The news no one wanted to hear was that more Marines would be going to Afghanistan to fight the insurgencies there. Given the condition of the country and the growing strength of the Taliban opposition, there is always the prospect that U.S. residual forces will not be able to sustain the “gains” in Iraq, possibly requiring that more troops go into Iraq or come out on an extended scale.

And then there is the historical record of administrations diverting troops or intentionally withholding from Congress information on the role of “advisors.” One need only think back to Vietnam which started as an “advisory mission.” In the 1980s 55 training “advisors” were dispatched by the Reagan administration to El Salvador while another contingent went to the Philippines. They were ostensibly to train government forces in how to conduct counterinsurgency operations against communists. Some of the U.S. “advisors” started to accompany the indigenous units on operations, prompting Congress, when it discovered the advisors were participating in the operations (as “observers” only, the Pentagon assured lawmakers), to end the practice. The same rational infected the “advisors” sent to Colombia to train Colombian army troops on how to fight the drug lords – a task complicated by the two powerful anti-government insurgent groups that at times controlled fully a third of the country.

As for the other two “transitional” missions, no matter how one cuts it, “counter-terrorism” is an offensively oriented operation because it requires seeking out terrorists and denying them the opportunity to implement their plans. Similarly, “force protection” might be an “operational defensive activity” as part of a campaign plan, but tactically it is clearly offensive-oriented.

Finally, it is important not to overlook the fact that while somewhere around 100,000 U.S. troops will filter out of Iraq over the next 18 months, next door in Afghanistan some 17,000 more Marines and soldiers will arrive to “defend” the government of Hamid Karzai.

How long that effort will last was not addressed by Mr. Obama. That undoubtedly will be in a not-too-distant future speech before too many more lives are lost.

Wednesday, February 25, 2009

The New Military Economics

Near the end of his February 24th address to a joint session of Congress and to the U.S. public – in what would be billed as a “State of the Union” speech in most any other year – President Obama turned from the economic state of the country, the primary subject for the night, to national security.

Or so it might have seemed.

Obama however, never really strayed from the economic aspects about which he is concerned – in particular jobs and technological prowess at reasonable cost.

On jobs, he announced that the military would add more jobs. What is unclear is whether these jobs are the balance of the increased size of the Army and the Marine Corps that began in George W. Bush’s second term (65,000 more Army and 27,000 more Marines to totals of 547,000 and 202,000, respectively) or if the new administration plans to make further increases over the new baselines.

Given the pressure on the deficit from the economic crisis that has gripped the country, it seems unlikely that more personnel will be authorized.

On technology, the main point the President made was that the Pentagon’s addiction to “no-bid” contracting (the equivalent of congressional earmarks) was at an end.
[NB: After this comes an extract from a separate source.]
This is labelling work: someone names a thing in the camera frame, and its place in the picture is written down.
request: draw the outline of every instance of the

This practice, which often was tied to “cost-plus” contracts, operated as a virtual blank check that transferred taxpayer dollars to industry coffers.
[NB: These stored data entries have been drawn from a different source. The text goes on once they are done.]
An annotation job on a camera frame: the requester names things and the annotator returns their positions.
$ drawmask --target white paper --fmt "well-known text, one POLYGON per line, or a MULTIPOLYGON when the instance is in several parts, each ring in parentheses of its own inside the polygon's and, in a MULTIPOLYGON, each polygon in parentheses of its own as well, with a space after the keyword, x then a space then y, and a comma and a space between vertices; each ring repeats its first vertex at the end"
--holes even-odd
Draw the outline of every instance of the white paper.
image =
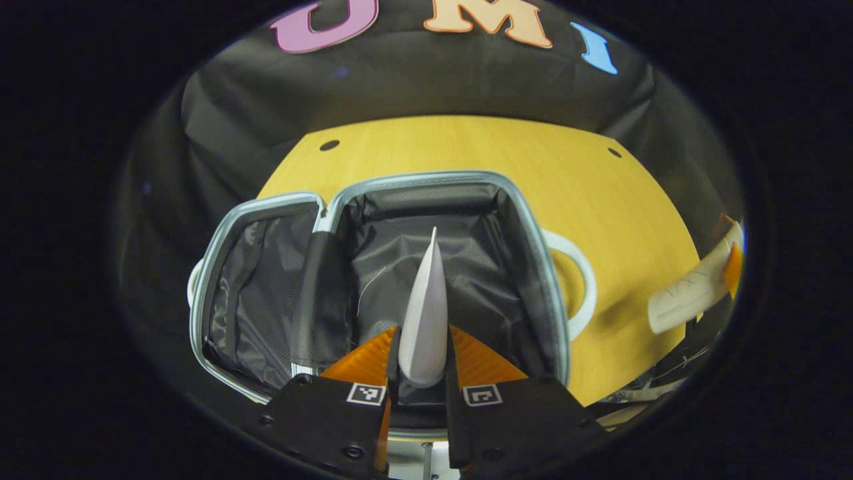
POLYGON ((662 333, 687 323, 722 300, 728 293, 722 270, 735 244, 744 249, 743 230, 737 222, 693 270, 649 298, 648 323, 653 332, 662 333))
POLYGON ((400 334, 400 371, 417 388, 432 387, 444 375, 447 355, 447 285, 436 227, 415 276, 403 332, 400 334))

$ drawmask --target yellow table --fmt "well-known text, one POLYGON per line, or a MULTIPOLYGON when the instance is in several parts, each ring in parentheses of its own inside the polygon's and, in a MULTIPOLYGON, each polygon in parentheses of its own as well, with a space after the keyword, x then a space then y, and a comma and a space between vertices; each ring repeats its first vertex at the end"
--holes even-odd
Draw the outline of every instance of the yellow table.
MULTIPOLYGON (((582 404, 626 385, 684 338, 683 326, 655 336, 646 302, 699 257, 670 199, 610 138, 477 116, 363 122, 306 135, 258 197, 312 190, 328 202, 359 180, 462 168, 512 179, 539 225, 572 240, 592 264, 598 282, 595 315, 571 345, 569 390, 582 404), (332 140, 339 145, 320 150, 332 140)), ((571 314, 583 298, 583 281, 570 260, 561 254, 554 260, 571 314)))

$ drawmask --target blue letter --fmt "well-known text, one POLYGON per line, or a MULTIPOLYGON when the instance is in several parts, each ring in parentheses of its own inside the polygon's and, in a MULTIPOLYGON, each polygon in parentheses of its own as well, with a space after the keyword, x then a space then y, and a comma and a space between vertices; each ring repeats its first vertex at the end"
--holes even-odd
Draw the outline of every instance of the blue letter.
POLYGON ((572 22, 572 26, 581 32, 583 42, 587 46, 587 52, 583 59, 595 68, 607 73, 617 74, 619 71, 610 60, 610 52, 607 51, 607 40, 598 33, 589 30, 586 26, 572 22))

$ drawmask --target white foam cone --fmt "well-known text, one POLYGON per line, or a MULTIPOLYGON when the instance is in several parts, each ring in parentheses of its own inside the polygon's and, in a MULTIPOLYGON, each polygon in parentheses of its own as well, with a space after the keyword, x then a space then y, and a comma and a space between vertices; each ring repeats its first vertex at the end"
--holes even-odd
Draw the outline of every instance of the white foam cone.
POLYGON ((437 230, 432 228, 432 241, 415 276, 400 335, 400 371, 420 389, 441 380, 447 355, 447 286, 437 230))

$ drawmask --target letter m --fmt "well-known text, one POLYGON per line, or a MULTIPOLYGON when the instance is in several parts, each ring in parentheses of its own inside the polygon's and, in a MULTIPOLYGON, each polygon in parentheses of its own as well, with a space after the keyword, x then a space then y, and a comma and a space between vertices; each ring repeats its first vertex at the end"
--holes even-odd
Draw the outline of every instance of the letter m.
POLYGON ((539 8, 521 0, 432 0, 433 16, 424 22, 424 28, 433 32, 471 32, 474 25, 462 18, 462 9, 468 12, 483 30, 494 34, 509 19, 506 34, 523 44, 551 48, 554 42, 545 37, 539 22, 539 8))
In this regard, it seems most interesting that Secretary of Defense Robert Gates has – according to CNN – called in the Chairman, the Vice Chairman, and the service chiefs who comprise the Joint Chiefs and requested each sign a “non-disclosure” document on the military budget. This suggests that the new administration is going to slash significant weapons systems and it does not want the contractors or the congressional delegations with defense production activities in their district/state to start the expected opposition to the cuts before the final choices are made.
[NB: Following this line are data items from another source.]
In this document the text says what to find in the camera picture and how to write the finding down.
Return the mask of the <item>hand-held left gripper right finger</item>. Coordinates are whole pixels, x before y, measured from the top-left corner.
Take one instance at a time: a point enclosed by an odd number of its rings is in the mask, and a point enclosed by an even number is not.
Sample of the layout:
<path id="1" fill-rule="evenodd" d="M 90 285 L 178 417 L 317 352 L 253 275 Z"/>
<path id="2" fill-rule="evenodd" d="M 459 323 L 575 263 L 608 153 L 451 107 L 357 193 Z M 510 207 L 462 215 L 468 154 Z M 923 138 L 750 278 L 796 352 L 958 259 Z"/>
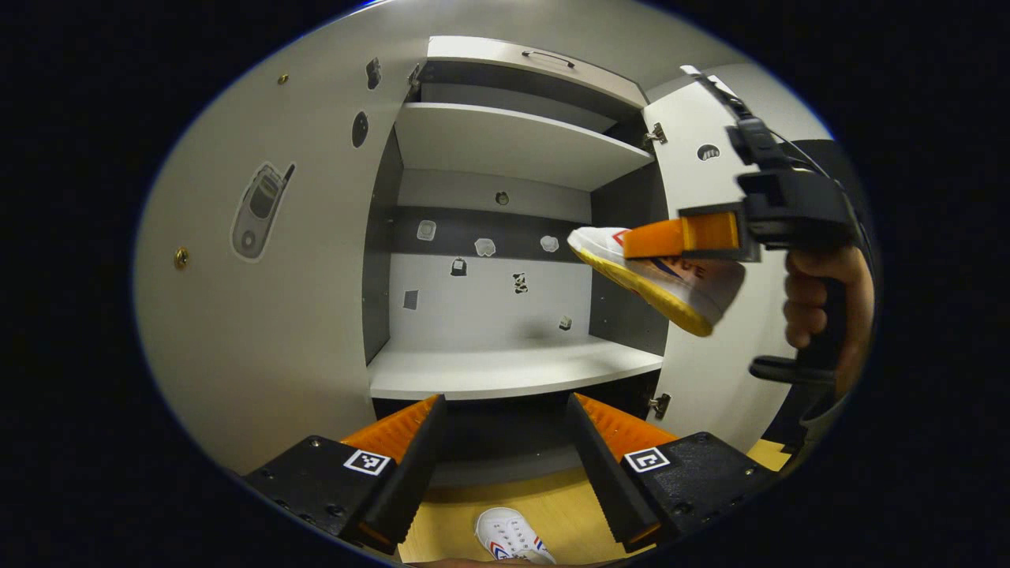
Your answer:
<path id="1" fill-rule="evenodd" d="M 581 393 L 565 420 L 609 531 L 628 553 L 685 540 L 778 481 L 710 432 L 674 436 Z"/>

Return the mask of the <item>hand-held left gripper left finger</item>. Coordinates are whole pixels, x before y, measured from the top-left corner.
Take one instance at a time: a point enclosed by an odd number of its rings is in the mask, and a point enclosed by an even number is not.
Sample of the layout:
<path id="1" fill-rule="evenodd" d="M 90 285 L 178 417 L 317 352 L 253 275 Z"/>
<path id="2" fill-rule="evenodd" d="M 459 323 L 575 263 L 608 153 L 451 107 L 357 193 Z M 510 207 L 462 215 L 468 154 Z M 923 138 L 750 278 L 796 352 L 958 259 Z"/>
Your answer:
<path id="1" fill-rule="evenodd" d="M 242 481 L 317 531 L 392 555 L 425 499 L 445 424 L 447 400 L 436 394 L 340 441 L 306 436 Z"/>
The systems that are vulnerable were – in effect – named by Obama last night: the systems conceived in the Cold War to counter expected advances by the former Soviet Union, advances that never appeared.

Tomorrow the budget outline will become public. It should be an interesting weekend.

Responses from FCNL Interns to the President's Speech

Over on FCNL's intern blog, people have been talking about and responding to the president's address to Congress last night.


  • Alexandra was disappointed the president didn't mention immigration.

  • Karyn writes about how Obama is changing bad theology, one word at a time.

  • Stephen calls the speech "one of the most hopeful, promising speeches in a long time."

  • Caroline shares her serious, and less serious, responses to the second half of the speech.\

I invite you to take a look at these posts and then check out the responses from other FCNL staff.

Hope and Concern


Jim Cason, FCNL
Guest Blogger


The president last night gave me hope.

I don't have a magic wand to fix the economy. Listening to the president's address to Congress on February 24, I did find myself appreciating his comments about the importance of not just reviving the economy, but investing in the economy this country will need a decade from now. The government cannot afford to spend all of these resources jump starting the economy of ten years ago. The president, the Congress, and all of the people in this country need to get working urgently on the task of building the economy the United States will need ten years from now, with investments to protect the environment, reform our health care system and improve education.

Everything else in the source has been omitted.